__Task to complete__
Give back nothing but the number of lines in these entries that contain the word "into".

Segment Start: Extracted material

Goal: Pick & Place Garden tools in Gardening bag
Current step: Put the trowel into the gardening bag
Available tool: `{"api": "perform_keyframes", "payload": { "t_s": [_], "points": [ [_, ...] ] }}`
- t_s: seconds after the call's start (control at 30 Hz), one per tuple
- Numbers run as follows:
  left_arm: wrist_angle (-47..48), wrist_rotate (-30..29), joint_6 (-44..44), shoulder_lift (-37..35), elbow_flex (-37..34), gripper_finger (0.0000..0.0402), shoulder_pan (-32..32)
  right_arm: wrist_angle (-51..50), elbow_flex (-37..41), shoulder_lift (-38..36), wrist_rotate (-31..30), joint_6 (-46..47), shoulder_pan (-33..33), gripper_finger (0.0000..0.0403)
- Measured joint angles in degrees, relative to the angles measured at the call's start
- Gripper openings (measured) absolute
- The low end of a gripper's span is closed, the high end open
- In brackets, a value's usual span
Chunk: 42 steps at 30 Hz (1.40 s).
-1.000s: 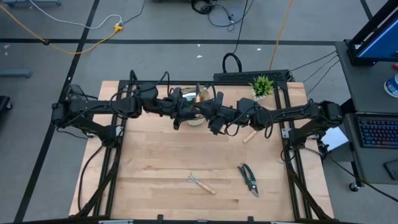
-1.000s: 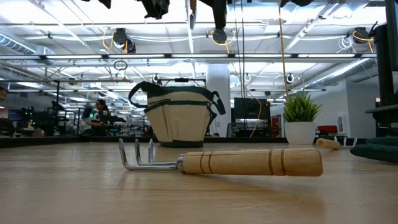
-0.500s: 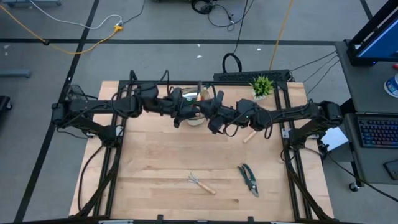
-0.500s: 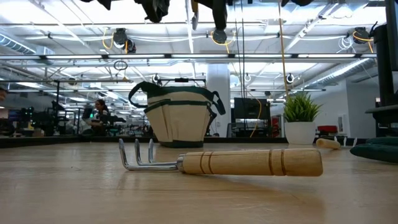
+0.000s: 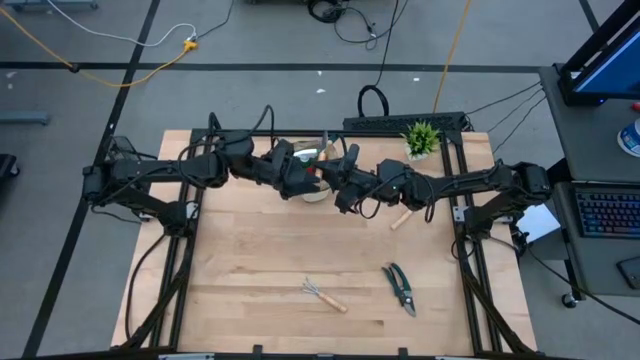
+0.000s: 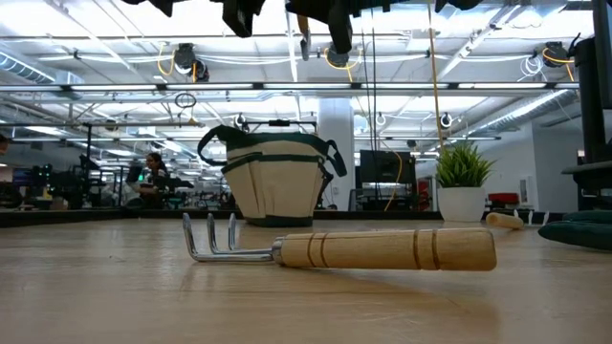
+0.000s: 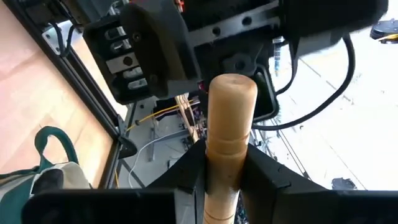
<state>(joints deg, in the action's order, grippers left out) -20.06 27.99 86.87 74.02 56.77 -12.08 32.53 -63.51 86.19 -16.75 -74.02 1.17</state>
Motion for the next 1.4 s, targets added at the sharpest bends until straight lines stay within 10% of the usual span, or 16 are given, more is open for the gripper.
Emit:
{"api": "perform_keyframes", "payload": {
  "t_s": [0.8,1.4],
  "points": [
    [7.2,1.2,-33.6,-3.3,-0.1,0.0264,3.3,-2.9,0.0,-0.7,-2.9,9.2,2.2,0.0062],
    [45.9,-36.3,-52.6,-19.0,0.0,0.0264,4.8,-6.3,-0.1,-6.4,3.8,37.5,7.9,0.0062]
  ]
}}
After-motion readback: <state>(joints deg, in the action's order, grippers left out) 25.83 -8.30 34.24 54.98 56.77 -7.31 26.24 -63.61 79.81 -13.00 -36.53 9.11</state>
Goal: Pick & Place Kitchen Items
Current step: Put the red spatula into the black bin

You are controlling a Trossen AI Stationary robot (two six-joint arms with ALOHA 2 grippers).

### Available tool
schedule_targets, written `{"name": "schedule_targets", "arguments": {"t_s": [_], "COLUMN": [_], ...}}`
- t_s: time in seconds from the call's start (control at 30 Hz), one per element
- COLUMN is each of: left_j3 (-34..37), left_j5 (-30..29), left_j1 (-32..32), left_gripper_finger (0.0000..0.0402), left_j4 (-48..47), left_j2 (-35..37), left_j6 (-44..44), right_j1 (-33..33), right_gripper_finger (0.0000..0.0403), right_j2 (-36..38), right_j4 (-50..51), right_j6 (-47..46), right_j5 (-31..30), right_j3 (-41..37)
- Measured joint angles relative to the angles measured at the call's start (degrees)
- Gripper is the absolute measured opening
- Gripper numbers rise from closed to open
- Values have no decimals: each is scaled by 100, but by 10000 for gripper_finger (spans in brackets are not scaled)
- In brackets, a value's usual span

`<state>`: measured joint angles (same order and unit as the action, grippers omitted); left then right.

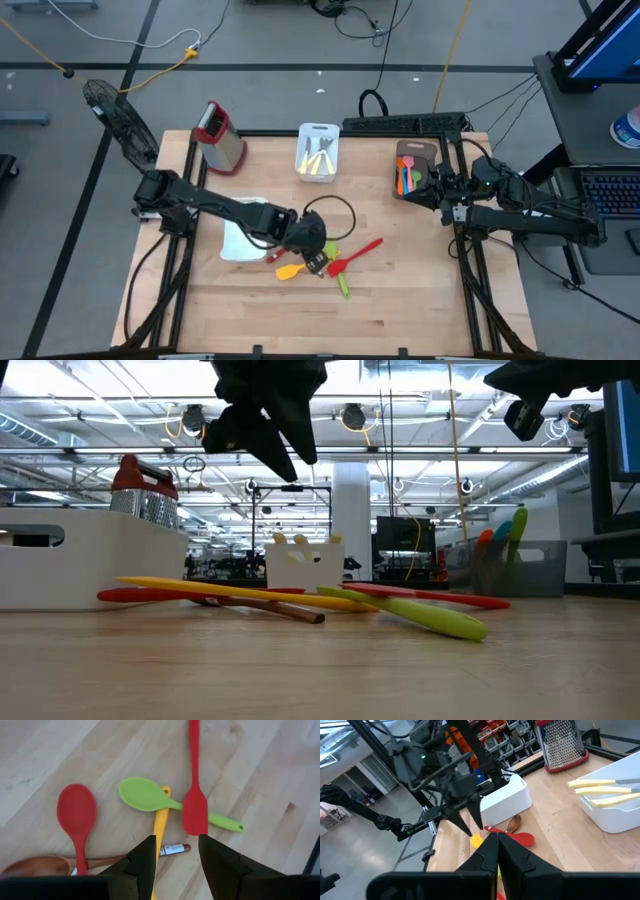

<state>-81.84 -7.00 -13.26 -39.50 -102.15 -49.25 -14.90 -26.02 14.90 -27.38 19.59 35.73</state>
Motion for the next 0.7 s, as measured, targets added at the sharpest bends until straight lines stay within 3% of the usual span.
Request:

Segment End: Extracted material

__Worked solution__
2